Le gnou noir

Le gnou noir, également appelé le Connochaetes gnou, appartient à la famille des bovidés et se distingue de son cousin, le gnou bleu, notamment par son pelage brun foncé et une crinière blanche portée du cou jusqu’au chanfrein mais aussi par une taille plus petite (environ 1,15 mètre).

L’apparence du gnou noir.gnou noir

Outre sa couleur de pelage sus-évoquée, les yeux du gnou noir sont entourés de poils blancs. Il porte également de belles et grandes cornes incurvées vers le bas dans un premier temps et qui se redressent pour former des sortes de crochet par la suite. La femelle en est aussi dotée mais elles demeurent plus fines et plus courtes.

Le caractère du gnou noir

Le gnou noir est actif : il aime sauter et faire des cabrioles. Certains d’entre nous le surnomment le « clown des plaines ». D’autre part, bien qu’étant un animal migrateur, il demeure plus sédentaire que le gnou bleu. En effet, autrefois, les troupeaux ne cessaient de migrer à la recherche de pâturages toujours plus verdoyants.

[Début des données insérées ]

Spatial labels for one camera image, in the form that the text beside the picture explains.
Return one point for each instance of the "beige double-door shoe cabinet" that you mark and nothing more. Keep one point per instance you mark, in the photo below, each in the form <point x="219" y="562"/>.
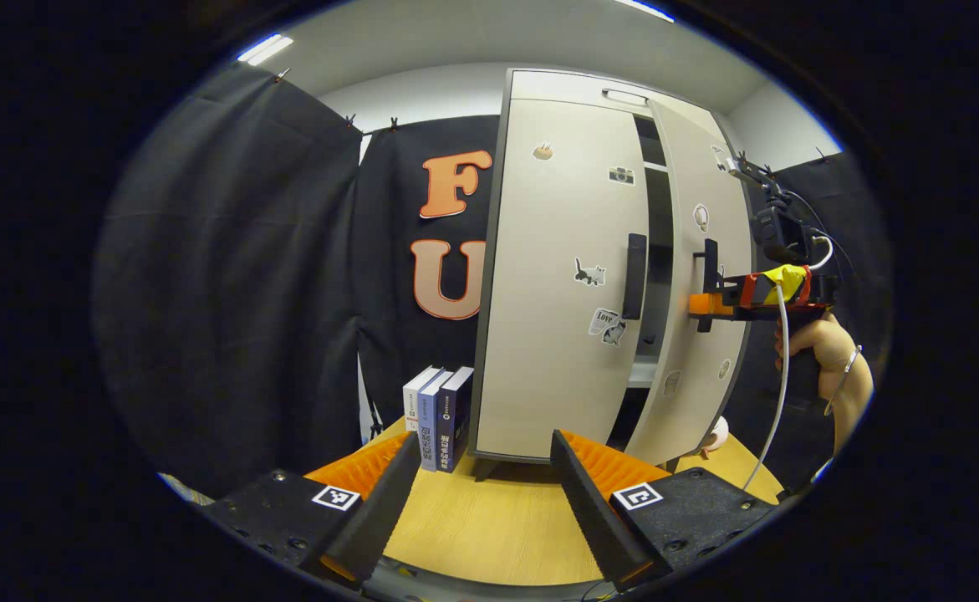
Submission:
<point x="659" y="217"/>

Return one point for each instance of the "beige cabinet drawer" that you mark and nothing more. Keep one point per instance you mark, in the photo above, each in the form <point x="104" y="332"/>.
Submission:
<point x="556" y="84"/>

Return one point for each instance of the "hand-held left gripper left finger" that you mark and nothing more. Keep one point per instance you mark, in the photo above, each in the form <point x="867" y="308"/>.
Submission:
<point x="380" y="518"/>

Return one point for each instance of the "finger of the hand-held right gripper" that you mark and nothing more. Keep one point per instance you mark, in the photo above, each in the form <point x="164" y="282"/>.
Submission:
<point x="705" y="304"/>

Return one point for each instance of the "small ceiling light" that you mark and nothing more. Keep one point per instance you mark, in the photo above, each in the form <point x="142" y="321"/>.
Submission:
<point x="265" y="50"/>

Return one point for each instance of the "white book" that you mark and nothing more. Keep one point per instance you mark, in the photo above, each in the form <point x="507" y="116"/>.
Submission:
<point x="414" y="405"/>

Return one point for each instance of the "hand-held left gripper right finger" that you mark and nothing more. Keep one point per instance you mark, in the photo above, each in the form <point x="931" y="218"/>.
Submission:
<point x="594" y="518"/>

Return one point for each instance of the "navy book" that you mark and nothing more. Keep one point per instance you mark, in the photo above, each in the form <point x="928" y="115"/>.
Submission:
<point x="454" y="418"/>

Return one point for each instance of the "black backdrop cloth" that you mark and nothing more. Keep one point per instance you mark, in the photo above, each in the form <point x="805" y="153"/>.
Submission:
<point x="230" y="293"/>

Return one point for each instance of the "beige cabinet door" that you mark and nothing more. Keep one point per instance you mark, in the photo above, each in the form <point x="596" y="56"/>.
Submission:
<point x="539" y="334"/>
<point x="690" y="159"/>

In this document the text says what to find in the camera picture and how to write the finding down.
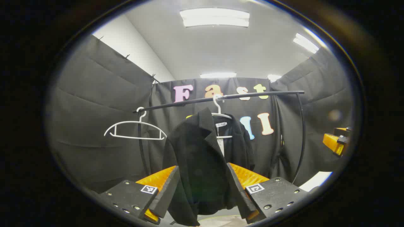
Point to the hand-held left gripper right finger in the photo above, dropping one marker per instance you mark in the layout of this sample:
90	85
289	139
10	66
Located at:
241	195

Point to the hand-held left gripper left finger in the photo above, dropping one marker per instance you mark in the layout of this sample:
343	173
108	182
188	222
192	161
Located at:
167	195

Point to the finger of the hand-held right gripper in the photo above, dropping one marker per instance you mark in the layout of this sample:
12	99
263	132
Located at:
334	143
344	131

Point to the black jacket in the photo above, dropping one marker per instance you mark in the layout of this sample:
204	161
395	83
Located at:
195	157

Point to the white plastic hanger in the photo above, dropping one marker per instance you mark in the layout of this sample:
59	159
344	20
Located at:
139	121
218	108

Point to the black backdrop cloth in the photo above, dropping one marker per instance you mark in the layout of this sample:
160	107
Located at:
94	110

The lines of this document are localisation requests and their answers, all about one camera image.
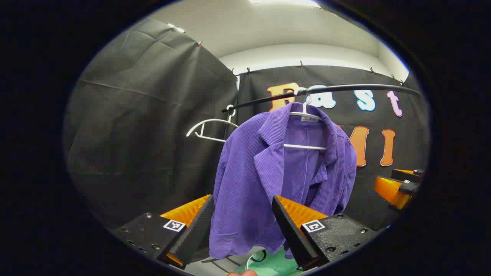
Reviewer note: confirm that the plain black backdrop cloth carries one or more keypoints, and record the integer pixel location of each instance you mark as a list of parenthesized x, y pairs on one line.
[(145, 115)]

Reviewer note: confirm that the white clothes hanger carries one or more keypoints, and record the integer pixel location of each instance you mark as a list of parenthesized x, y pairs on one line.
[(305, 147), (209, 121)]

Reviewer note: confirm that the green mesh laundry hamper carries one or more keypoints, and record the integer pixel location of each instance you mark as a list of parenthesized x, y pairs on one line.
[(276, 264)]

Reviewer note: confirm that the lettered black backdrop cloth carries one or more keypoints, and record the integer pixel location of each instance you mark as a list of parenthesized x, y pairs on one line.
[(368, 199)]

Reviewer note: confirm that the black clothes rack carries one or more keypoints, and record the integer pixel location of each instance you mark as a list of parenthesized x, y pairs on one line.
[(345, 88)]

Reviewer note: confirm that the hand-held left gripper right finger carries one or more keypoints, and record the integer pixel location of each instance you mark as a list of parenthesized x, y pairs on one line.
[(291, 230)]

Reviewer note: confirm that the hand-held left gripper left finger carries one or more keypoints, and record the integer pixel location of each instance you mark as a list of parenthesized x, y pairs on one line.
[(195, 230)]

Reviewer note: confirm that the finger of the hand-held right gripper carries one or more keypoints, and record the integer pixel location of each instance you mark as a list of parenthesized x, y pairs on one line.
[(408, 187), (406, 175)]

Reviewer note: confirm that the ceiling light panel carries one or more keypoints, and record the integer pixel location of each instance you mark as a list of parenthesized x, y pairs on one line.
[(287, 2)]

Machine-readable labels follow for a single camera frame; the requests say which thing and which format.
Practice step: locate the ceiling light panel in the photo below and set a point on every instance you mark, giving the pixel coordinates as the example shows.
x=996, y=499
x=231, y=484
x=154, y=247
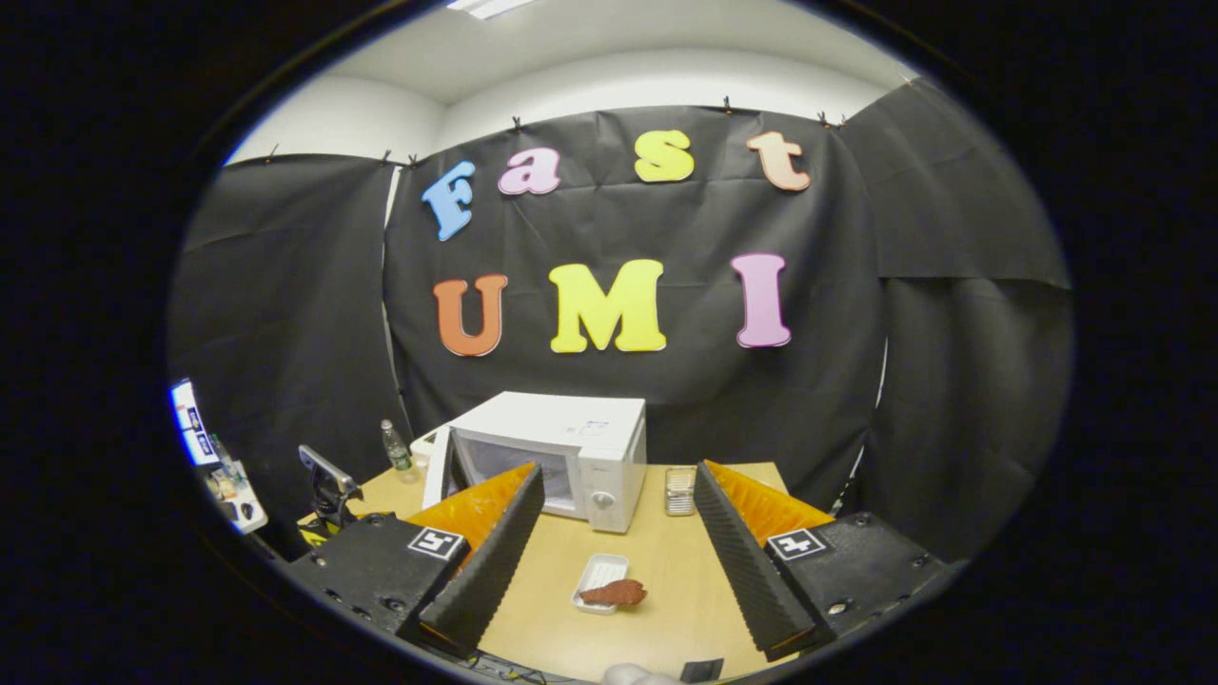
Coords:
x=490, y=6

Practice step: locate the compartment food tray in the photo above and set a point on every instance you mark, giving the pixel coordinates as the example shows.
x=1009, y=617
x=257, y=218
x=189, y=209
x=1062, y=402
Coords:
x=680, y=490

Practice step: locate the clear plastic water bottle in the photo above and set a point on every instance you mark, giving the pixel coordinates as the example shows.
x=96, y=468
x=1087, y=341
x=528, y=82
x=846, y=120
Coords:
x=397, y=452

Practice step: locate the brown meat piece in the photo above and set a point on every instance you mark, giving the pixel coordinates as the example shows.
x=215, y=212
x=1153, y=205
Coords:
x=617, y=594

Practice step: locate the white microwave oven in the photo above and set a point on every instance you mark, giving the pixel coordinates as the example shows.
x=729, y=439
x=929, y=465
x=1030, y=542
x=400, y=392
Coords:
x=571, y=423

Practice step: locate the black backdrop cloth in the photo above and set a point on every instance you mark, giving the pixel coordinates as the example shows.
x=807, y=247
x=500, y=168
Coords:
x=666, y=219

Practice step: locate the white rectangular tray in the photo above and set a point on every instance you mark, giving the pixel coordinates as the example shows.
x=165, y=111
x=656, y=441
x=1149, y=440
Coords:
x=599, y=571

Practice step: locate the cluttered white side table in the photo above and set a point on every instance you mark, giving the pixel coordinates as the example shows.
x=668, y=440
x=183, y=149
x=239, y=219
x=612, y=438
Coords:
x=243, y=509

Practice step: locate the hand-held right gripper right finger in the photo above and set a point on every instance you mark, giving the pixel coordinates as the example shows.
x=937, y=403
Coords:
x=747, y=571

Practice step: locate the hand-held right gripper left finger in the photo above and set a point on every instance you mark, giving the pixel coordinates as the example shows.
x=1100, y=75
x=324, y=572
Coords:
x=495, y=571

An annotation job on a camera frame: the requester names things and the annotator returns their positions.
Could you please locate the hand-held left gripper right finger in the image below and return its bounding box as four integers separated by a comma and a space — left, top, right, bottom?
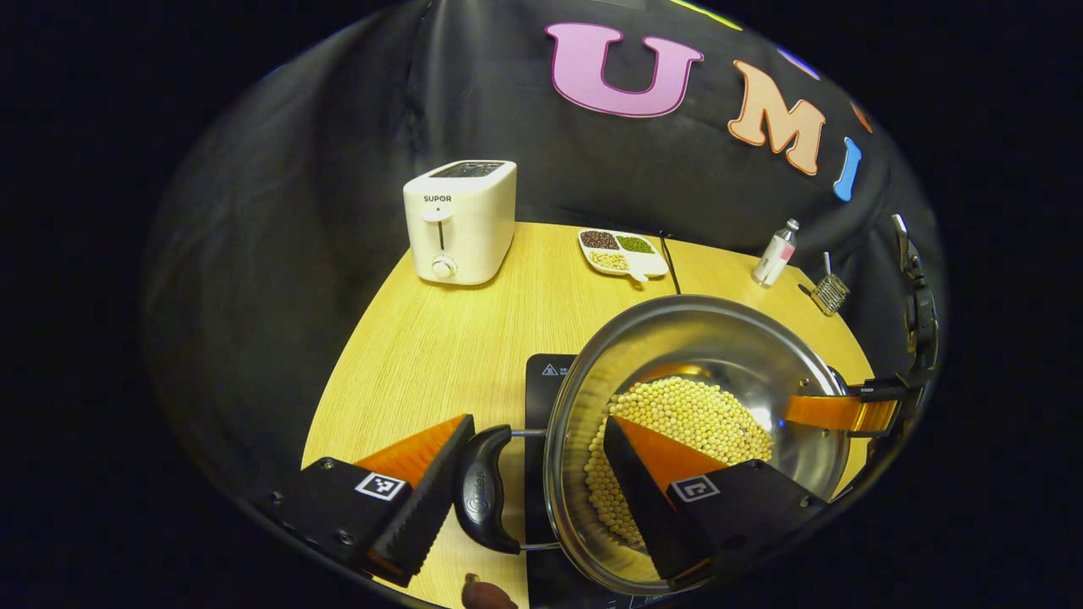
602, 414, 830, 592

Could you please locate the white toaster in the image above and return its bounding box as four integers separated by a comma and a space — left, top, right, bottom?
403, 159, 518, 287

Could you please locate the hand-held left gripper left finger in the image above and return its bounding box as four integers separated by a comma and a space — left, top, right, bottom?
271, 414, 477, 590

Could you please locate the white divided dish of beans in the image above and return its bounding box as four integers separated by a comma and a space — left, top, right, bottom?
578, 228, 670, 283

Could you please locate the steel pot with black handles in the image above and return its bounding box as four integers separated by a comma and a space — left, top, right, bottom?
454, 294, 851, 597

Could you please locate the clear bottle with pink label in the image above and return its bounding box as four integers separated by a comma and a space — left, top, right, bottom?
752, 219, 800, 288

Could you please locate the pile of yellow soybeans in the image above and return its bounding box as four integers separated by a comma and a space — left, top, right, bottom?
584, 376, 775, 547

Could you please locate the black power cable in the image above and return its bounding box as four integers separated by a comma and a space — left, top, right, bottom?
658, 233, 683, 297

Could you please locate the clear ribbed cup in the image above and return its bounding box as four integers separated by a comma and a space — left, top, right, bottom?
811, 272, 850, 317

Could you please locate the black induction cooktop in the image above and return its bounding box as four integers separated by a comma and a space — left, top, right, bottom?
523, 354, 593, 609

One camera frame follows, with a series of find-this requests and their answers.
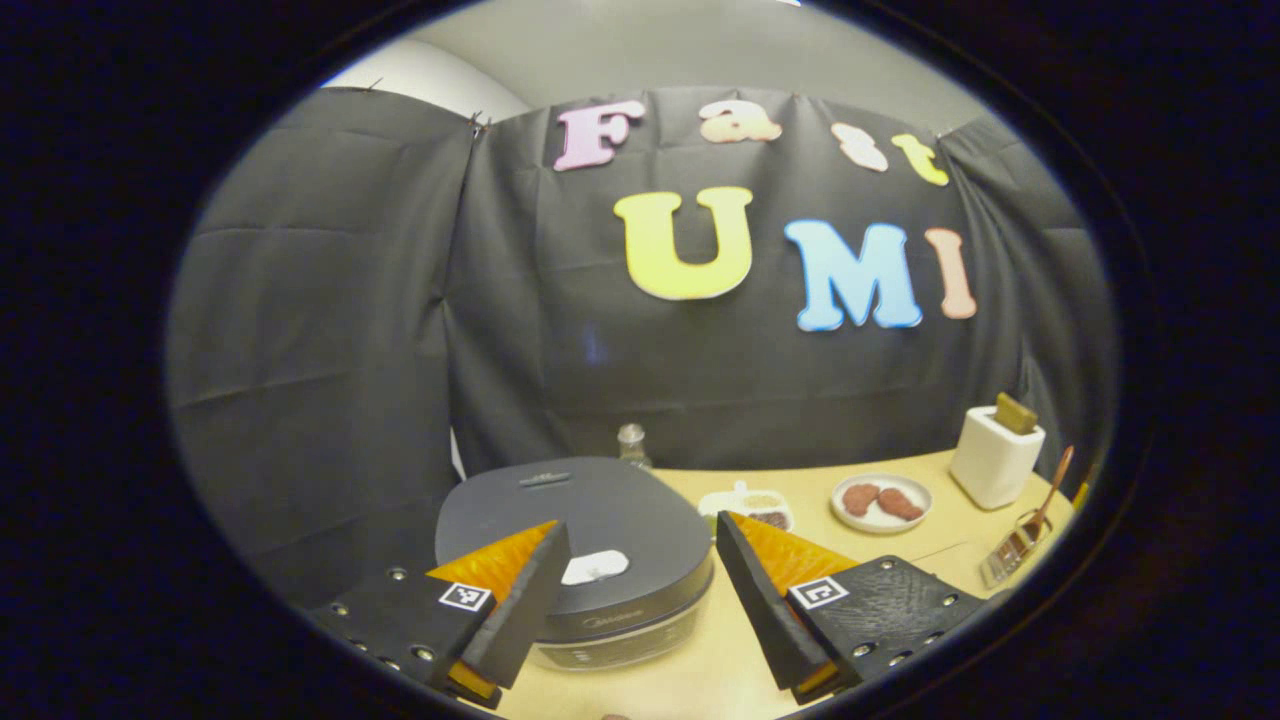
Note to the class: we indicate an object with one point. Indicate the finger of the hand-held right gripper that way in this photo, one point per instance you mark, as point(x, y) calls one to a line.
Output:
point(1081, 495)

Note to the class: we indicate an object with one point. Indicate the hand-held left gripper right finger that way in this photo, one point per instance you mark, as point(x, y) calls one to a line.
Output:
point(760, 610)

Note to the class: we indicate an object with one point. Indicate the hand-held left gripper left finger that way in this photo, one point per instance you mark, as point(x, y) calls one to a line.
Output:
point(515, 610)

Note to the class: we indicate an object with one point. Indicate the brown wooden spoon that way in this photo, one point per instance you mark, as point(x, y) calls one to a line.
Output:
point(1058, 480)

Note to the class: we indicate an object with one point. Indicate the grey rice cooker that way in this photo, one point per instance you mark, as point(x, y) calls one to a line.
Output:
point(600, 500)

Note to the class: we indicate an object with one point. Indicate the white toaster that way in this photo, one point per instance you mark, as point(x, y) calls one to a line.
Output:
point(995, 465)

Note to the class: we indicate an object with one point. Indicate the brown toast slice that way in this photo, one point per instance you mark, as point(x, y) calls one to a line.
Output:
point(1015, 413)

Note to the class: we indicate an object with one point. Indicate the white divided bean dish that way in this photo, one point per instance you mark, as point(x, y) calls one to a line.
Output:
point(760, 500)

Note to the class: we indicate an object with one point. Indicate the brown meat piece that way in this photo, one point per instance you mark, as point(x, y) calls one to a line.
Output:
point(860, 498)
point(900, 505)

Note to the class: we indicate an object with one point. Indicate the white round plate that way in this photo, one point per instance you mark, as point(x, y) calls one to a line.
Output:
point(885, 525)

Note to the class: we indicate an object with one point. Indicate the small glass bottle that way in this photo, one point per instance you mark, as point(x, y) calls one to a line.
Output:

Le milieu naturel du gnou noir

Le gnou noir est une antilope d’Afrique qui effectue des migrations saisonnières. Il se nourrit principalement de graminées. Plus dépendant de l’eau que les autres animaux de la savane, le gnou s’hydrate matin et soir. Il peut cependant aussi être capable de survivre sans eau sur une durée pouvant aller jusqu’à cinq jours. L’accouplement a lieu entre les mois de février et de mars, les naissances ont lieu entre les mois d’octobre et de novembre : la gestation dure environ huit mois.
L’arrivée des colons européens au début du XX° siècle a donné lieu à une chasse aux gnous, recherchés pour leur peau et leur viande. Aujourd’hui, l’espèce n’est plus en voie de disparition et on compte environ 18 000 gnous noirs. Quelques uns d’entre eux vivent dans des zones protégées, mais la plupart évolue sur des terres agricoles privées où propriétaires et administration chargée du respect de la nature s’allient pour les sauvegarder. Dorénavant, la seule menace envers le gnou noir serait son accouplement avec le gnou bleu.